DEA uncovers major drug trafficking by Hezbollah to fund global terrorism

Arrests indicate dangerous global connection between drug trafficking and terrorism.

Hezbollah drug trafficking (photo credit: REUTERS,ILLUSTRATIVE: REUTERS)
Hezbollah drug trafficking
The United States Drug Enforcement Administration (DEA) announced on Tuesday that it uncovered major international criminal activity by Shi'ite Islamist group Hezbollah, in which it used funds from drug trafficking operations to purchase weapons and fund its other activities.
Several arrests, targeting what the DEA referred to as the Lebanese Hezbollah’s External Security Organization Business Affairs Component (BAC), were conducted by the DEA and international law enforcement from seven other countries. The arrests indicate the dangerous global connection between drug trafficking and terrorism.
The arrests were part of the DEA'S "Project Cassandra" which targets and monitors the global network of Hezbollah activities responsible for moving large quantities of cocaine in the US and Europe. The lead came from an initial investigation that had been conducted into the Lebanese-Canadian Bank.
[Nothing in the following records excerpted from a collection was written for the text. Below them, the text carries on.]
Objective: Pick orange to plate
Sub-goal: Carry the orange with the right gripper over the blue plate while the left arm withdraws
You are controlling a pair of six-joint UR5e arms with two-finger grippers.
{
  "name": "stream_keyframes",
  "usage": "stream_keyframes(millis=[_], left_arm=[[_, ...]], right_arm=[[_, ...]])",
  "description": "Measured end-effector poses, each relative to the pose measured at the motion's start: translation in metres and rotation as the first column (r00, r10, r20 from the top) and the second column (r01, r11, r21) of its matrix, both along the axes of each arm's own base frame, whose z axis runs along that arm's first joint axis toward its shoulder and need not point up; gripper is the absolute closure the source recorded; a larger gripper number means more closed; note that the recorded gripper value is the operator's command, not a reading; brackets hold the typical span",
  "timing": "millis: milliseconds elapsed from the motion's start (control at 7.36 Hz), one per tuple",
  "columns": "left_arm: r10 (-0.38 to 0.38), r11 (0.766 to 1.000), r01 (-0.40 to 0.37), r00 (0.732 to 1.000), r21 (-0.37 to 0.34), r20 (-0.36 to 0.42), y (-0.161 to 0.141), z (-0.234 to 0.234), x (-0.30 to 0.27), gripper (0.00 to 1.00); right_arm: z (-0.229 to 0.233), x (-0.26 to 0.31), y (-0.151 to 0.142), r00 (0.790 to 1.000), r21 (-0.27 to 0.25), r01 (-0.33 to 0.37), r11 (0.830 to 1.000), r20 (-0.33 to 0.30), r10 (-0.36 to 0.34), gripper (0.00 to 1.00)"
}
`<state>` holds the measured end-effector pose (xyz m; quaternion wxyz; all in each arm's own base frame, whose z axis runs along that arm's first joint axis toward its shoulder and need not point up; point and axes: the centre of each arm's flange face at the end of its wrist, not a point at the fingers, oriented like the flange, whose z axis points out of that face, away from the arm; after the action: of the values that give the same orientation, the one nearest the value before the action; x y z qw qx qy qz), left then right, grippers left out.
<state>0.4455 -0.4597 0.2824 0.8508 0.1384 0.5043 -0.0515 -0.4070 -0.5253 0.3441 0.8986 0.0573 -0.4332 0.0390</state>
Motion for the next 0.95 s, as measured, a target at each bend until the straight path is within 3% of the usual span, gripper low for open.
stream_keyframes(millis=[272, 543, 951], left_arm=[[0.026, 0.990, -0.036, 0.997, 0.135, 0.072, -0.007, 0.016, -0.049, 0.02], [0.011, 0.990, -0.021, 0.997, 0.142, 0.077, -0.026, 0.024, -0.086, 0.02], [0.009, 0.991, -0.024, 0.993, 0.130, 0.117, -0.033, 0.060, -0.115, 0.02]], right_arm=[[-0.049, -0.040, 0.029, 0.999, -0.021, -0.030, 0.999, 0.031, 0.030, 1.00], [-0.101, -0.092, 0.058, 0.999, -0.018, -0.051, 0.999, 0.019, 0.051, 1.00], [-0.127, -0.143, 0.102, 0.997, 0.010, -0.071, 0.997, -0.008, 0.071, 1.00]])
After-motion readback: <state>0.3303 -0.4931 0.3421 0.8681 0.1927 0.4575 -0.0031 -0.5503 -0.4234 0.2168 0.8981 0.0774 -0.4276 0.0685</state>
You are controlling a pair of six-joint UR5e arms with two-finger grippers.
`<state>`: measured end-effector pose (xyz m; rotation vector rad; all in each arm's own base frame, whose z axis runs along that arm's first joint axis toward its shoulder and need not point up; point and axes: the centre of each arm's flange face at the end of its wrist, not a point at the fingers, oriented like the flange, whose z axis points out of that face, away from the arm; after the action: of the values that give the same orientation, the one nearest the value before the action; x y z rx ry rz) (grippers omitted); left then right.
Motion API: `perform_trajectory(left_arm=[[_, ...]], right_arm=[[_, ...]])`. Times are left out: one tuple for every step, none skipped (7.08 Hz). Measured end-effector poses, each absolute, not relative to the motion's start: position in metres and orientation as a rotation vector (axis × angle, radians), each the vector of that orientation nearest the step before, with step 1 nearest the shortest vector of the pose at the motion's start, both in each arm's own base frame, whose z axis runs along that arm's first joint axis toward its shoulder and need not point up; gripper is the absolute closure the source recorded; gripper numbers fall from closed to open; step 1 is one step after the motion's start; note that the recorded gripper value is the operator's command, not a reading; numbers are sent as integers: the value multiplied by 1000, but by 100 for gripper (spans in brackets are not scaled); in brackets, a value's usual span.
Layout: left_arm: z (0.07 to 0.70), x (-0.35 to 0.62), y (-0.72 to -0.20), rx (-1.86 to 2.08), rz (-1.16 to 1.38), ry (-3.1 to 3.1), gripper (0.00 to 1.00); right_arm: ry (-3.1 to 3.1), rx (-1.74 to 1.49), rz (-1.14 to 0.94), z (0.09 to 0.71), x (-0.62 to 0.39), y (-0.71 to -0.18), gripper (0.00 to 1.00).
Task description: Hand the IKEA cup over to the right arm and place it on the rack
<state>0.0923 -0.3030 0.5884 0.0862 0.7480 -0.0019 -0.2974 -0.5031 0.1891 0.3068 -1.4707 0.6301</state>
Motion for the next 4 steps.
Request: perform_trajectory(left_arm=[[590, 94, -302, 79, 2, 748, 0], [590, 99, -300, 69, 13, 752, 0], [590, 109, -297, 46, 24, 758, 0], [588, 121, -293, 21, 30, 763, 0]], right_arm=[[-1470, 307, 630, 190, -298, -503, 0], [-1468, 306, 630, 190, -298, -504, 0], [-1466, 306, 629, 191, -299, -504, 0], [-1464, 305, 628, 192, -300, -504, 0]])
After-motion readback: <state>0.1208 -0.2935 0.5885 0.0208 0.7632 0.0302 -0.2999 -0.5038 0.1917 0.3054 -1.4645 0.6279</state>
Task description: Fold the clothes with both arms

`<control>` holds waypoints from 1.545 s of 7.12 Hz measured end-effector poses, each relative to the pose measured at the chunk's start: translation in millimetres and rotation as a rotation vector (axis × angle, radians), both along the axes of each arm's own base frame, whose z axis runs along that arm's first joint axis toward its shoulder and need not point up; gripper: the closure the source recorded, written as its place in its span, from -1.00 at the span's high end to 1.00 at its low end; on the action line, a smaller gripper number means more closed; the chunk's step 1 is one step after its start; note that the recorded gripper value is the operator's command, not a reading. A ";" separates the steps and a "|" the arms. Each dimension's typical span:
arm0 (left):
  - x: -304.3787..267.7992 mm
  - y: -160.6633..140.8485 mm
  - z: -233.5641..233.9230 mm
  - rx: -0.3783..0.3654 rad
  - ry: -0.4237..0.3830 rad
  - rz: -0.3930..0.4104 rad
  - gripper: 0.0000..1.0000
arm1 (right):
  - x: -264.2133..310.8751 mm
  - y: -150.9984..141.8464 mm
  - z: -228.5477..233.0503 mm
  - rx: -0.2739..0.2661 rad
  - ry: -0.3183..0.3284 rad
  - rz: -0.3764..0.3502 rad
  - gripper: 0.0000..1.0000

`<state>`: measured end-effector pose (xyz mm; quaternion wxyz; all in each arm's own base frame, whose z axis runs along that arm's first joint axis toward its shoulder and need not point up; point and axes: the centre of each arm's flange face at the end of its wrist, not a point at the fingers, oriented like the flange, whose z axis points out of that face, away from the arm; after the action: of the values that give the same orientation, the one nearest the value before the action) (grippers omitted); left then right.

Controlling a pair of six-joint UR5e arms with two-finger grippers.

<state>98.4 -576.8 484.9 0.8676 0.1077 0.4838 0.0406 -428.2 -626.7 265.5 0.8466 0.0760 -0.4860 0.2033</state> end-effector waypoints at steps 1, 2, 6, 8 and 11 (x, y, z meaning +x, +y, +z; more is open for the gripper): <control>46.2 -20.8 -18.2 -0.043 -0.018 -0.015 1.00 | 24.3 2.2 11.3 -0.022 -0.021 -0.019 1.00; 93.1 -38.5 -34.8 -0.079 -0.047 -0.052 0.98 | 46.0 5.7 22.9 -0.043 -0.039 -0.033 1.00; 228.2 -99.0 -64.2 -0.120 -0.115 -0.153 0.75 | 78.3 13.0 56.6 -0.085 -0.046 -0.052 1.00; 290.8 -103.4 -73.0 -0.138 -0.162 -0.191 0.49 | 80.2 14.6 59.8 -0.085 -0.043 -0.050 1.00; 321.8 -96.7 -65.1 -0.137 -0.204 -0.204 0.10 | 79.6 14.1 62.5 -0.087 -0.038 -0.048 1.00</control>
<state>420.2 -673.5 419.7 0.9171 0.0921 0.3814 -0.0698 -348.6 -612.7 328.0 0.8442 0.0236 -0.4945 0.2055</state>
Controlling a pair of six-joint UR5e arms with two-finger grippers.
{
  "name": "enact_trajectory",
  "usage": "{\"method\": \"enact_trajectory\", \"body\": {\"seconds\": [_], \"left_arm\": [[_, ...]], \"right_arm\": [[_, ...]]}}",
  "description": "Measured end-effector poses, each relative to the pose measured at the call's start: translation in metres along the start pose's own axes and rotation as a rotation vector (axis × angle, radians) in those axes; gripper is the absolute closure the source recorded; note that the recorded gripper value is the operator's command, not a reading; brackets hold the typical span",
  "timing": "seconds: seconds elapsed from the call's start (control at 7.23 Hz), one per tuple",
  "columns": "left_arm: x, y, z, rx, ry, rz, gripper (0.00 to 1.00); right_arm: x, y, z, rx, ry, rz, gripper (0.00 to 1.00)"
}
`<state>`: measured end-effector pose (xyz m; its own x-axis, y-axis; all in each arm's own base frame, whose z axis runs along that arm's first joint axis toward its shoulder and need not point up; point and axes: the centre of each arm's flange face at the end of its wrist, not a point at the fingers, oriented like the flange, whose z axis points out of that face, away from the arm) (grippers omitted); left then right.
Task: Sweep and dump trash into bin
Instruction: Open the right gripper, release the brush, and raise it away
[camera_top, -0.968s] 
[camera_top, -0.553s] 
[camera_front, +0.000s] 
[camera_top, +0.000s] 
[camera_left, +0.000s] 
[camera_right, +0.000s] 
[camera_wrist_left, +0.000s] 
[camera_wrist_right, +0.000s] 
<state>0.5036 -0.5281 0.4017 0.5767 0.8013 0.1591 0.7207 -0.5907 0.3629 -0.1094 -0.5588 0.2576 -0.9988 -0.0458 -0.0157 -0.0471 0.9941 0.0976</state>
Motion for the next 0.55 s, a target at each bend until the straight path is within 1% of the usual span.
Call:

“DEA and our international partners are relentless in our commitment to disrupt any attempt by terrorists and terrorist organizations to leverage the drug trade against our nations. DEA and our partners will continue to dismantle networks who exploit the nexus between drugs and terror using all available law enforcement mechanisms,” said DEA Acting Deputy Administrator Jack Riley.
The Lebanese Hezbollah External Security Organization Business Affairs Component (BAC), was founded by deceased former Hezbollah Senior Leader Imad Mughniyah. It currently operates under the control of Abdallah Safieddine, and Adham Tabaja who recently became a US Specially Designated Global Terrorist (SDGT).
Over the years, Hezbollah had set up business relationships with drug cartels in South America, such as La Oficina de Envigado, who are the major suppliers of cocaine to the US and Europe. The Hezbollah BAC continues to launder significant profits from this drug exchange in a trade-based scheme known as the Black Market Peso Exchange.
“These drug trafficking and money laundering schemes utilized by the Business Affairs Component provide a revenue and weapons stream for an international terrorist organization responsible for devastating terror attacks around the world,” said Riley.
Starting in February of 2015, DEA and foreign law enforcement bodies in Europe initiated an operation targeting BAC's criminal activities in Europe. Since then, European forces have uncovered an extremely intricate and interwoven network in a number of countries, called "money countries" by DEA, over which millions of euros in drug-sponsored funds from Europe to the Middle East are collected and transported.
The profits from these money countries are then transferred to Colombia for payment of drug traffickers, while large portions of payments have been found to make their transit through Lebanon.
This complex web of drug sales and profits to the Middle East significantly benefits terrorist organizations in the region, namely Hezbollah.
The DEA and Customs and Border Protection (CBP), working closely with European counterparts in France, Germany, Italy and Belgium, arrested top leaders of the European cell of the BAC last week.
Most significantly, forces arrested US-designated terrorist Mohamad Noureddine, a Lebanese money launderer, who worked directly with Hezbollah’s financial apparatus to transfer funds, via his via his Lebanon-based company, and has maintained direct ties to Hezbollah terrorists located in Iraq and Lebanon.
Cooperation between DEA and its international counterparts were crucial in dismantling this labyrinth of drug networks worldwide.
Additionally, the US Department of the Treasury announced sanctions last week targeting Hezbollah’s financial support network by designating Hezbollah-affiliated money launderers Noureddine and Hamdi Zaher El Dine, as well as the Lebanese trade company involved in the transfer of funds as designated terrorists or accomplices to terror.
All assets of the groups or individuals involved, including those located in the US or in the possession or control of US have been frozen. Additionally, sanctions have been imposed in the US for engaging in business with those involved.
“Hezbollah needs individuals [like Mohamad Noureddine and Hamdi Zaher El Dine] to launder criminal proceeds for use in terrorism and political destabilization," said Adam J. Szubin, Acting Under Secretary for Terrorism and Financial Intelligence.
"We will continue to target this vulnerability, and expose and disrupt such enablers of terrorism wherever we find them,” he stated.